▸ **Exercise goal**:
Quote the lines of the data below verbatim, beginning at the line that contains "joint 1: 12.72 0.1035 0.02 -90" and ending at the last line, both included, and excluding pictures.

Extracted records
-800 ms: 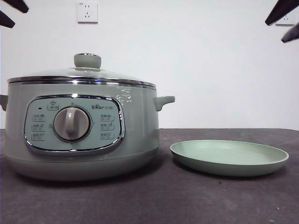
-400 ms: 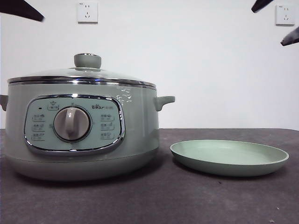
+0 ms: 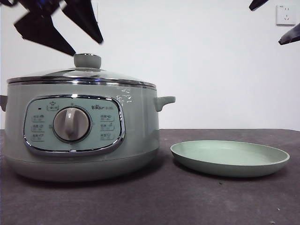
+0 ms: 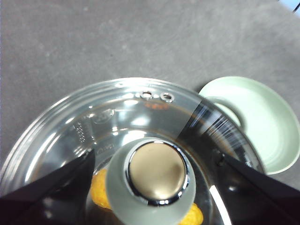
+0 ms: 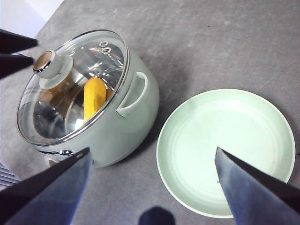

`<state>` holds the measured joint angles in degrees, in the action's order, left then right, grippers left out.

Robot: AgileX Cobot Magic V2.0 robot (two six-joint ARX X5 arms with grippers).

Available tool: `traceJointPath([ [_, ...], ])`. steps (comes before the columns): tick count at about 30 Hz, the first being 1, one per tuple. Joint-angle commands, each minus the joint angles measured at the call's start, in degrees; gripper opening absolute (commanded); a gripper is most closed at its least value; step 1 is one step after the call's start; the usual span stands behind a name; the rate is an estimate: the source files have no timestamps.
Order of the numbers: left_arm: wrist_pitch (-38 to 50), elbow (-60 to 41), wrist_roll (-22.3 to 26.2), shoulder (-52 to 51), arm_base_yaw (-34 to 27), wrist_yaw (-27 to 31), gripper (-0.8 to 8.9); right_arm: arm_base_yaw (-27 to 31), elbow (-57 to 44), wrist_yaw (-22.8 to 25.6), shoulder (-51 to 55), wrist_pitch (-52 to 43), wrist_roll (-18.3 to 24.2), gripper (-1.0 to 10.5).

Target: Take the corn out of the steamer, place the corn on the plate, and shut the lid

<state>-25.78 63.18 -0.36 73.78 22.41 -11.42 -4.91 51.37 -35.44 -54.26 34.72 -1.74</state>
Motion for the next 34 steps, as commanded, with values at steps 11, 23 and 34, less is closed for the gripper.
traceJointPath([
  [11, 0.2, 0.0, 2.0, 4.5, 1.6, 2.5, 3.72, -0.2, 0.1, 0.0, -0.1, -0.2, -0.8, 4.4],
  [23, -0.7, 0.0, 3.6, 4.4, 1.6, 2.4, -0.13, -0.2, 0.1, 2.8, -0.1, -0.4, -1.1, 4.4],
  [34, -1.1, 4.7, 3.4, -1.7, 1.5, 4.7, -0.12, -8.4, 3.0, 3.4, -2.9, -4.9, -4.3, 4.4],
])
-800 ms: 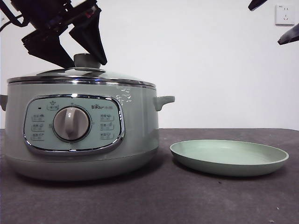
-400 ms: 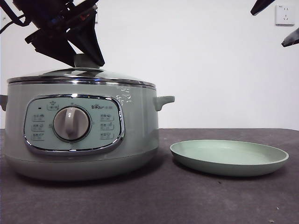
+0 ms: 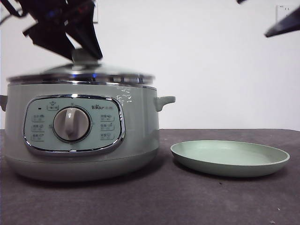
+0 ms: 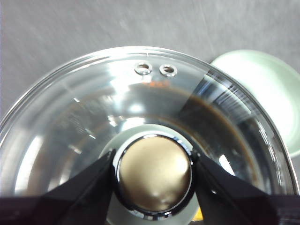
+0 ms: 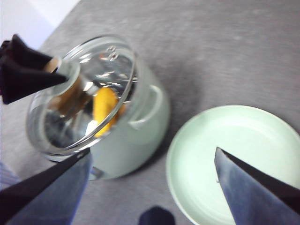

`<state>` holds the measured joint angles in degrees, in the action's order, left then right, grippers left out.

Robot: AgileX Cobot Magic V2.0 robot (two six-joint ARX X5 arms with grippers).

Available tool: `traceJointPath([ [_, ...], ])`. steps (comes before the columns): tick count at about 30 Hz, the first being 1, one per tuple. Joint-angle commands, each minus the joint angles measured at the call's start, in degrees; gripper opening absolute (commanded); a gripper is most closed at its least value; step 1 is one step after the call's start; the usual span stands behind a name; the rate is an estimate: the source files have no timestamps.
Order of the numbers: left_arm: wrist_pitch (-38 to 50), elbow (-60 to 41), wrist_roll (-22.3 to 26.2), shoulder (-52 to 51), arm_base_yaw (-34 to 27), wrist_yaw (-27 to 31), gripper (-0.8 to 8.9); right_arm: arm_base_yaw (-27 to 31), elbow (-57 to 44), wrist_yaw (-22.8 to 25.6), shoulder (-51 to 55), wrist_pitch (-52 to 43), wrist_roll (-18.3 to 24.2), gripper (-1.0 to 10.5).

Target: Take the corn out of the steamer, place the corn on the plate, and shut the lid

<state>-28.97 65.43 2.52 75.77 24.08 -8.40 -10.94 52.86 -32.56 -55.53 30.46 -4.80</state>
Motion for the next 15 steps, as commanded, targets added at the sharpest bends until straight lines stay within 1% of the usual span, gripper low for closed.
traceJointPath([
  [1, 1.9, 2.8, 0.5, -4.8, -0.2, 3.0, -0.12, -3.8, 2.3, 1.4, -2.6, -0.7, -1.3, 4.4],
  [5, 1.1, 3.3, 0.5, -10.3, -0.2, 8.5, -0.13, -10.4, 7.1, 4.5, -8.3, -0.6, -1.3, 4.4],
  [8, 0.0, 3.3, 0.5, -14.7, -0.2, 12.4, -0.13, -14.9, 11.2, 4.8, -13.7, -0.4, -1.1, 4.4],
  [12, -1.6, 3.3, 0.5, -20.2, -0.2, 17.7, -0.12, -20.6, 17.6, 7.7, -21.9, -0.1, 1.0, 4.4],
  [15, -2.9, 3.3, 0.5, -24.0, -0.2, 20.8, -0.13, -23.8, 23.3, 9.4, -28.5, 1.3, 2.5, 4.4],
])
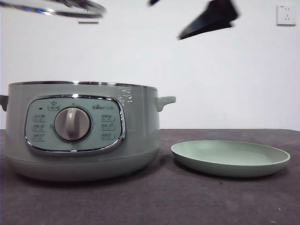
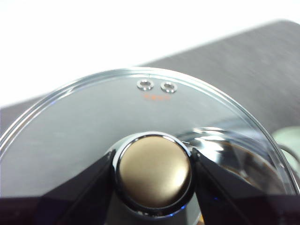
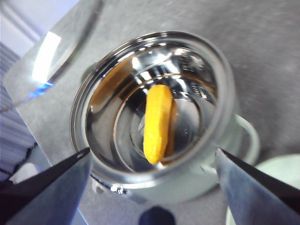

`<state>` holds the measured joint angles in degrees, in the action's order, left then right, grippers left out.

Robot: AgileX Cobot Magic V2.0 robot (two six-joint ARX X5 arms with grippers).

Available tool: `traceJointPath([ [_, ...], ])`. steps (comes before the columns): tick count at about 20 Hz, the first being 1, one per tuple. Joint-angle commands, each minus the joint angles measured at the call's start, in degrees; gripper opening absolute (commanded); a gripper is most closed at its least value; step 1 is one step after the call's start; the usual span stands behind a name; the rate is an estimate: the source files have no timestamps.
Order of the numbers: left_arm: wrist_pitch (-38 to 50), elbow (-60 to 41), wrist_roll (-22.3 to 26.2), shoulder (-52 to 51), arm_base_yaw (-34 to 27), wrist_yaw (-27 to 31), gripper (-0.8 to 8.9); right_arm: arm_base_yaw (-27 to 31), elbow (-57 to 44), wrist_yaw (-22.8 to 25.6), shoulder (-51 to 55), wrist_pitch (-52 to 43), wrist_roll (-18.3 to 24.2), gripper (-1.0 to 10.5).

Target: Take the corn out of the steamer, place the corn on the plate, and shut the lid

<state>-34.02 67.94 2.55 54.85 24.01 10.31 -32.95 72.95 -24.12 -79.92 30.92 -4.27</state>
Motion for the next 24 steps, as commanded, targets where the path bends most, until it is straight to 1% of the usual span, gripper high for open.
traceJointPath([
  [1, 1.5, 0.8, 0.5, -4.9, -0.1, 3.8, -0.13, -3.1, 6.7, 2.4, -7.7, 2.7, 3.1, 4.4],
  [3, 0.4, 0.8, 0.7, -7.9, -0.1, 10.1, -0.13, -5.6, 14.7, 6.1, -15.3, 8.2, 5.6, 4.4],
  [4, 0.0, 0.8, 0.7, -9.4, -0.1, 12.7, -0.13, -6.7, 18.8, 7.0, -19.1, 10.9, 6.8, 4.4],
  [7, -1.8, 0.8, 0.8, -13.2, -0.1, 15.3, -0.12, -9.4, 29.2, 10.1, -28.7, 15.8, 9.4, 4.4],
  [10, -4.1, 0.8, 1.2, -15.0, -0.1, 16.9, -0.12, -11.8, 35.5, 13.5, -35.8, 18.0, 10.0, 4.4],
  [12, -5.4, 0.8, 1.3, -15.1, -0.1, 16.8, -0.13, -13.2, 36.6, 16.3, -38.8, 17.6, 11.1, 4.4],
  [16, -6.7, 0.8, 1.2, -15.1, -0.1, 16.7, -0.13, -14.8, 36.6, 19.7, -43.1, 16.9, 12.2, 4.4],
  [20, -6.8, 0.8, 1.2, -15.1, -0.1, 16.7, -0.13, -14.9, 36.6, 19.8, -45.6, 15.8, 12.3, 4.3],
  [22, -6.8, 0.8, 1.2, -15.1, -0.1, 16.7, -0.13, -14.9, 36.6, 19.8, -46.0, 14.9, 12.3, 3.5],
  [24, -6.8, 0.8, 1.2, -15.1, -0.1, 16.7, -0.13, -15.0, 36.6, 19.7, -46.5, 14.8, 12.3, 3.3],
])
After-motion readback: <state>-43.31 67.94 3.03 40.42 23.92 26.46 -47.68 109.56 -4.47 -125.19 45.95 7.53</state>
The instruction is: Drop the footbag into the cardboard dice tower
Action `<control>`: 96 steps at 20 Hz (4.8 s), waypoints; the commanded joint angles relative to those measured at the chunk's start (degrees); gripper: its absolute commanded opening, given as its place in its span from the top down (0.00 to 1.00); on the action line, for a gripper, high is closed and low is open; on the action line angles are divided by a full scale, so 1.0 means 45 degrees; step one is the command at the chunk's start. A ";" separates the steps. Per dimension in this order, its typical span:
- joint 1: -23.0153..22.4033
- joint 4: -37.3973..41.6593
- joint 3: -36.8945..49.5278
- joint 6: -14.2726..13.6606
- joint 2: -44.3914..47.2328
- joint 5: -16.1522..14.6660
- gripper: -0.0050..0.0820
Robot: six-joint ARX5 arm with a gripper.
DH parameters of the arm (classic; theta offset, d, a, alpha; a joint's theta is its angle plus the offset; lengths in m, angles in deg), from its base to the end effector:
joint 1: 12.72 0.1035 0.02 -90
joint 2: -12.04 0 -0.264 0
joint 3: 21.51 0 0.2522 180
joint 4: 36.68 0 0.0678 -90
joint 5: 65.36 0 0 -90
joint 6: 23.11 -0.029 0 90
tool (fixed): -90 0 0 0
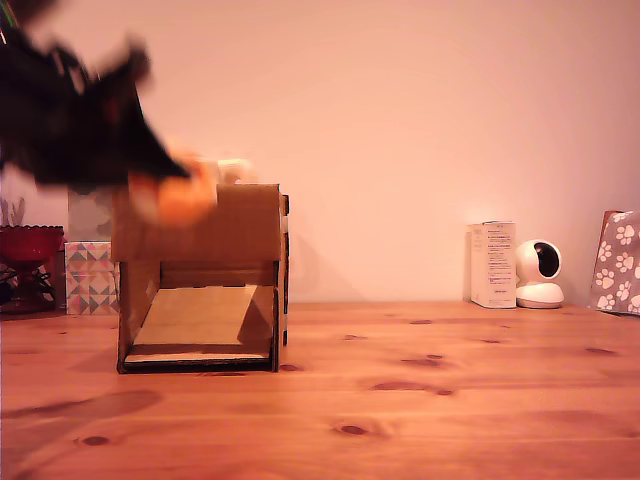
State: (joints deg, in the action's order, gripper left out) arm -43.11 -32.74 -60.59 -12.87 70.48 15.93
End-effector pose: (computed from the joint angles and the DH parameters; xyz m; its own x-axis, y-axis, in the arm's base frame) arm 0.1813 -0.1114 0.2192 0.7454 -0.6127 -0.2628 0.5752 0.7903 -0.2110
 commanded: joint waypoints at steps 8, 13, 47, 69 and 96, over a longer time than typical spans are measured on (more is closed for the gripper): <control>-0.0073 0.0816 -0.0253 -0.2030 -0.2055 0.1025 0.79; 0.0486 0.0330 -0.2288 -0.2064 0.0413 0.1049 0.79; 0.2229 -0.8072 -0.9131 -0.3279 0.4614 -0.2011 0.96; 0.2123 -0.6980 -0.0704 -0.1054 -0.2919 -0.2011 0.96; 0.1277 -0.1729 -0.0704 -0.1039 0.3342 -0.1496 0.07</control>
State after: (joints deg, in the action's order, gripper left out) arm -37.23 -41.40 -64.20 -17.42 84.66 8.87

▸ **Written response**:
joint 1: 12.72 0.1035 0.02 -90
joint 2: -12.04 0 -0.264 0
joint 3: 21.51 0 0.2522 180
joint 4: 36.68 0 0.0678 -90
joint 5: 65.36 0 0 -90
joint 6: 23.11 -0.029 0 90
tool (fixed): -90 0 0 0
State: (joints deg, in the action's order, gripper left out) arm -43.11 -32.74 -60.59 -12.87 70.48 15.93
End-effector pose: (computed from the joint angles and the DH parameters; xyz m; its own x-axis, y-axis, in the arm's base frame) arm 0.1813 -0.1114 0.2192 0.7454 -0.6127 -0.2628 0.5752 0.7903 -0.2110
 commanded: joint waypoints at steps 8, 13, 47, 69 and 96, over a longer time than typical spans are measured on (more is closed for the gripper): <control>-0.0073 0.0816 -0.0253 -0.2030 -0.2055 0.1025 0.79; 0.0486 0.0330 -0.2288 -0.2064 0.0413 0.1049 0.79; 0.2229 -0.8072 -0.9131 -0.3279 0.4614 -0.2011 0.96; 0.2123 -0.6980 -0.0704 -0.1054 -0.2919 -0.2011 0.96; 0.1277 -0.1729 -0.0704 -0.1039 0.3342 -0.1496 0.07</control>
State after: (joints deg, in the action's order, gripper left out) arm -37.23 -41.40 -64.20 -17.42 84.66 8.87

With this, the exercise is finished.